Couper les bandes du gel et cloner les produits amplifiés dans un plasmide PCR 2.1. Séquencez ensuite les clones et analysez chaque séquence. Les réactions initiales de RT ont été exécutées avec l’amorce anti-sens non biotynylated régulière et ont eu comme conséquence l’amplification réussie d’ASP.
Cependant, une bande du même poids moléculaire et des contrôles d’amorce moins a également été amplifiée. Pour contourner ce problème, l’amorce anti-sens spécifique a été étiquetée avec du biotyn et l’ADN anti-sens qui en a résulté a été purifiée avant pcr. Cela a permis d’amplifier la séquence ASP avec une contamination considérablement réduite de l’ADNC non spécifique dans l’amorce moins les contrôles.
D’autres optimisations de cette méthode ont été réalisées par dénaturation complète de l’ARN à 94 degrés Celsius avant rt, suivie d’un refroidissement immédiat sur l’eau glacée, ce qui a entraîné une amplification efficace de la bande ASP et aucun produit non spécifique. La cinétique de l’ARN ASP a été mesurée et les cellules CD4 isolées de trois sujets séropositifs atteints de viremia détectable et d’une absence de thérapie après stimulation avec anti-CD3/CD28. La quantification de l’ARN d’ASP était également possible dans les patients subissant la multithérapie, avec viremia non détectable.

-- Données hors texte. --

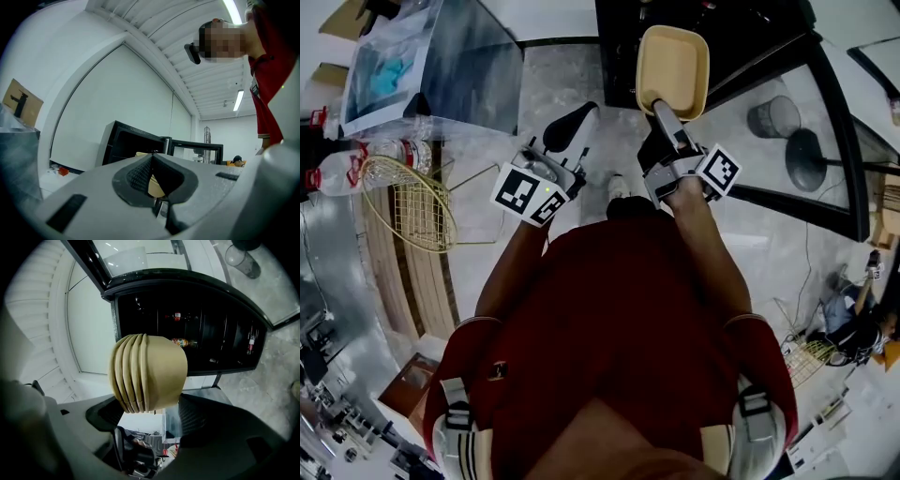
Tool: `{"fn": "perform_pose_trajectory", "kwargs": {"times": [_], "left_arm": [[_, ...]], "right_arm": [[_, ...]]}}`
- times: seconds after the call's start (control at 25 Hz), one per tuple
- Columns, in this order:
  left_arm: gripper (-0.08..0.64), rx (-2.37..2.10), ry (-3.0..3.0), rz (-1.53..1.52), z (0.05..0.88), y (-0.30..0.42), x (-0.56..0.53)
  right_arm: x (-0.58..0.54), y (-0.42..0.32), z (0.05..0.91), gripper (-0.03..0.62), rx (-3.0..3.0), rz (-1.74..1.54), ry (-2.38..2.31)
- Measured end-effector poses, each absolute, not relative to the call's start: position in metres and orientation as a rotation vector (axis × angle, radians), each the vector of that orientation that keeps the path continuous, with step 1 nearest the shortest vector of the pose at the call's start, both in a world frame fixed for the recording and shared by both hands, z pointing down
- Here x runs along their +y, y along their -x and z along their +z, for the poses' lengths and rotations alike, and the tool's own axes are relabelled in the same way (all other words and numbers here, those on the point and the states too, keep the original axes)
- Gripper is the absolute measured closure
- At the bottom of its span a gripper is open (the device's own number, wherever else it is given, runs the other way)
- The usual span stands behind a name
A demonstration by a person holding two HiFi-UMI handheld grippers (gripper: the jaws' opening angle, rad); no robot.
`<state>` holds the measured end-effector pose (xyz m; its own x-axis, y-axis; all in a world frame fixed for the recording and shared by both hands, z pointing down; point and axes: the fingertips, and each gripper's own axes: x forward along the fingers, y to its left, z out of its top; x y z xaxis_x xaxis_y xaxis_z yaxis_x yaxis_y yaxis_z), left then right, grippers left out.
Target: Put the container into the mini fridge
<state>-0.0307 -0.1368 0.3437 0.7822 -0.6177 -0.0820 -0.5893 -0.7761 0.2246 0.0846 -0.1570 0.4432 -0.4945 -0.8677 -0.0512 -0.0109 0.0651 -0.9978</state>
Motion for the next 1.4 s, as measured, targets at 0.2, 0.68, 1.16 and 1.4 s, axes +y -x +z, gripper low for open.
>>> {"fn": "perform_pose_trajectory", "kwargs": {"times": [0.2,0.68,1.16,1.4], "left_arm": [[0.552,-0.974,-2.771,-0.213,0.354,0.021,-0.167],[0.552,-1.004,-2.779,-0.167,0.374,-0.012,-0.216],[0.553,-1.053,-2.751,-0.116,0.386,-0.015,-0.241],[0.552,-1.070,-2.743,-0.097,0.394,-0.010,-0.247]], "right_arm": [[-0.197,-0.094,0.460,0.230,1.622,-1.523,0.892],[-0.265,-0.117,0.497,0.230,1.615,-1.540,0.904],[-0.318,-0.134,0.543,0.230,1.575,-1.575,0.964],[-0.335,-0.142,0.567,0.230,1.548,-1.580,1.003]]}}
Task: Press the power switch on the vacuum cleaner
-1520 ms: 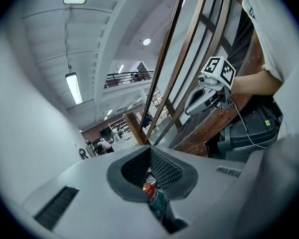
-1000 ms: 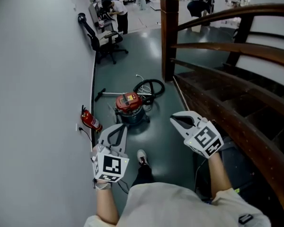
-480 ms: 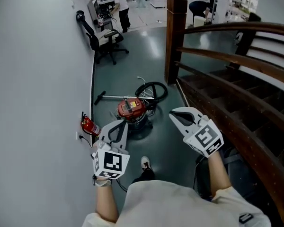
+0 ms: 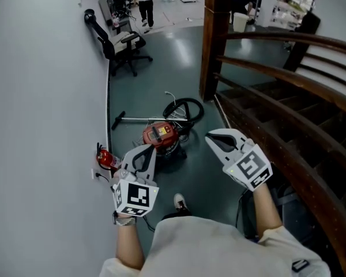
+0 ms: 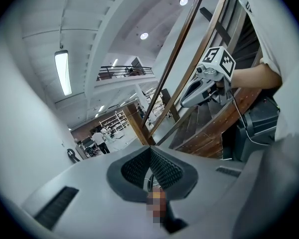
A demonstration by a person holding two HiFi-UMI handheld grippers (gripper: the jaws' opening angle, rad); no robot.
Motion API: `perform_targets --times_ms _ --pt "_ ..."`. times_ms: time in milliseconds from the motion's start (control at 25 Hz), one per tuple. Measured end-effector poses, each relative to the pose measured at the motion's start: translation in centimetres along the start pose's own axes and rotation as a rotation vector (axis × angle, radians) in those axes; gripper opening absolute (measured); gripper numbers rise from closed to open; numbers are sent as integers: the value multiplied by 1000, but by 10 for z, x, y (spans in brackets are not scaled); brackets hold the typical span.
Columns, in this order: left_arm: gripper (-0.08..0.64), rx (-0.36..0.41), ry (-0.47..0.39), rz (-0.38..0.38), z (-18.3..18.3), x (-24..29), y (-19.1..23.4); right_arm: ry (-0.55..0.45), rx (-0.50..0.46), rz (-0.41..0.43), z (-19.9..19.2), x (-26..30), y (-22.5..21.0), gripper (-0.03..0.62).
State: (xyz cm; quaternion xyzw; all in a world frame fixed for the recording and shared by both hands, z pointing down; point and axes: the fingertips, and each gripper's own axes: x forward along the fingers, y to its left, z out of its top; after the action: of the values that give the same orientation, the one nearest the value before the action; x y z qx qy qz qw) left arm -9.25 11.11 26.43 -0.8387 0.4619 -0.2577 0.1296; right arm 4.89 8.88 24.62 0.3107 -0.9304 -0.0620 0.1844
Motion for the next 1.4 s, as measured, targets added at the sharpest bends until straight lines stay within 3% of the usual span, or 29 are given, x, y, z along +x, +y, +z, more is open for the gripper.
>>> perform_targets --times_ms 200,640,1400 --pt "-2 3 2 -8 -12 23 27 8 14 5 2 32 -14 29" --pt "-2 9 7 -19 -39 56 74 38 -52 -18 5 95 -34 29" --pt "-2 -12 48 -75 -70 75 83 89 -53 -44 -7 117 -31 31"
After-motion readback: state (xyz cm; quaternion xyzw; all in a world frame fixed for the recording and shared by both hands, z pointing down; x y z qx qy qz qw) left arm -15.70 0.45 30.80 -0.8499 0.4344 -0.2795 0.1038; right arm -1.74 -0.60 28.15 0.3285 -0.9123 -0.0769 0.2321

Dans deux patients sur trois, l’ARN d’ASP a été détecté dans les niveaux bas à trois à cinq jours après stimulation. Deux patients ont été analysés pour ASP et ENV ARN, un non traité et un traité. Pour le patient non traité, les deux ARN pourraient être détectés.

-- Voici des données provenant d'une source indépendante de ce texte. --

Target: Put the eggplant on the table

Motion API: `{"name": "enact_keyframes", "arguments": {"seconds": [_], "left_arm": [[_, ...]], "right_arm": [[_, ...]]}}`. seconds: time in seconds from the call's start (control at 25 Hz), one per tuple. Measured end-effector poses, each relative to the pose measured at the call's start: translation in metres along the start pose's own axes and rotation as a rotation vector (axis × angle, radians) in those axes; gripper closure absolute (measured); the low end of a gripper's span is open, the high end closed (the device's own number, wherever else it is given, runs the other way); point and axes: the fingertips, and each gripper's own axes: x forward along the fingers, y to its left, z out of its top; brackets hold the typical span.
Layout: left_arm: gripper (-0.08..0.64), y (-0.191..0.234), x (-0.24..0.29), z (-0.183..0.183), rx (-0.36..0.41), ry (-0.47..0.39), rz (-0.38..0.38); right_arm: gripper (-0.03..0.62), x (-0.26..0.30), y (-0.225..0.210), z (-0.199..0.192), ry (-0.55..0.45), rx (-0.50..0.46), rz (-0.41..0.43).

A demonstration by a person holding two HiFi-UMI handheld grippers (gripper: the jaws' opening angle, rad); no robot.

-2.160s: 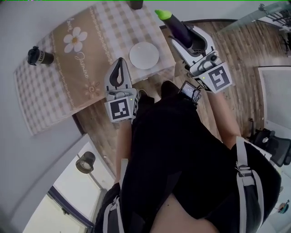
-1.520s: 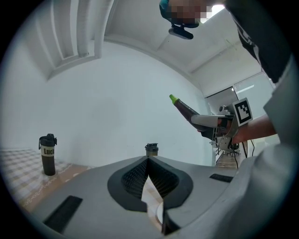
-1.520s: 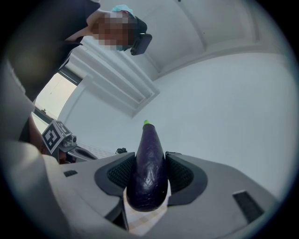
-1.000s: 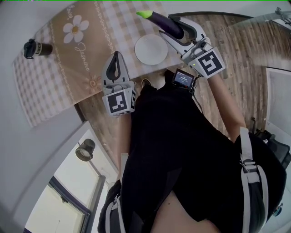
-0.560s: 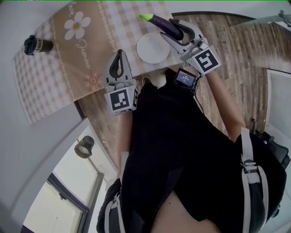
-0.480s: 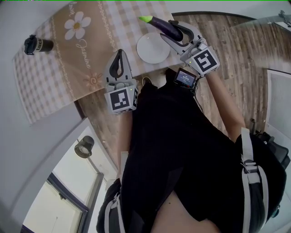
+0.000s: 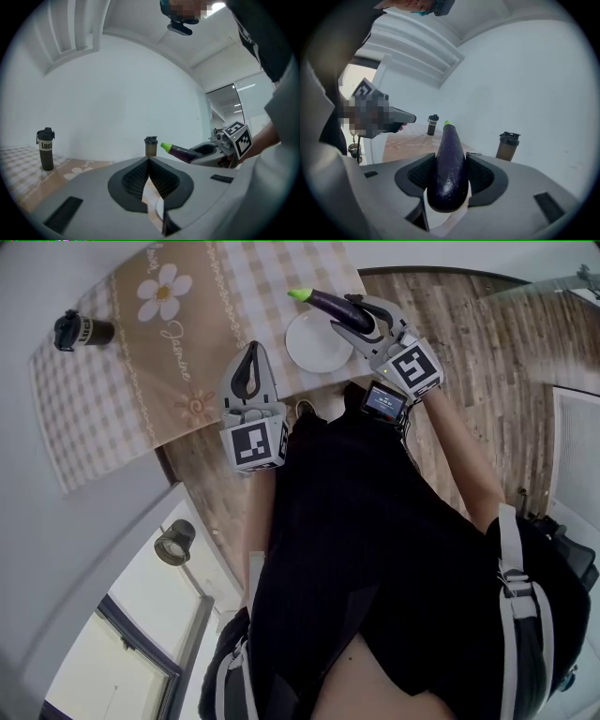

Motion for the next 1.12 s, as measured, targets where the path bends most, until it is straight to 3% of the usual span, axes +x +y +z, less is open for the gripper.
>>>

Pour le patient traité, ASP et env étaient à peine détectables après plusieurs jours de stimulation. Lorsque vous essayez cette procédure, il est important de se rappeler que la dénaturation linéarise l’ARN de sorte que les structures secondaires capables d’amorce RT sont détruites. Attendu que le lavage des perles chasse les CDA non biotynylés.
Après purification des CDA avec la polarité correcte, qPCR peut être effectué pour analyser l’expression des gènes. En outre, les ADN peuvent également être clonés et utilisés pour l’analyse des séquences. Cette méthode permet d’étudier les gènes qui se chevauchent dans une orientation opposée et peut être utile pour élucider la régulation et la pathogénie d’une bactérie et d’une maladie liée au virus, y compris certains types de cancer.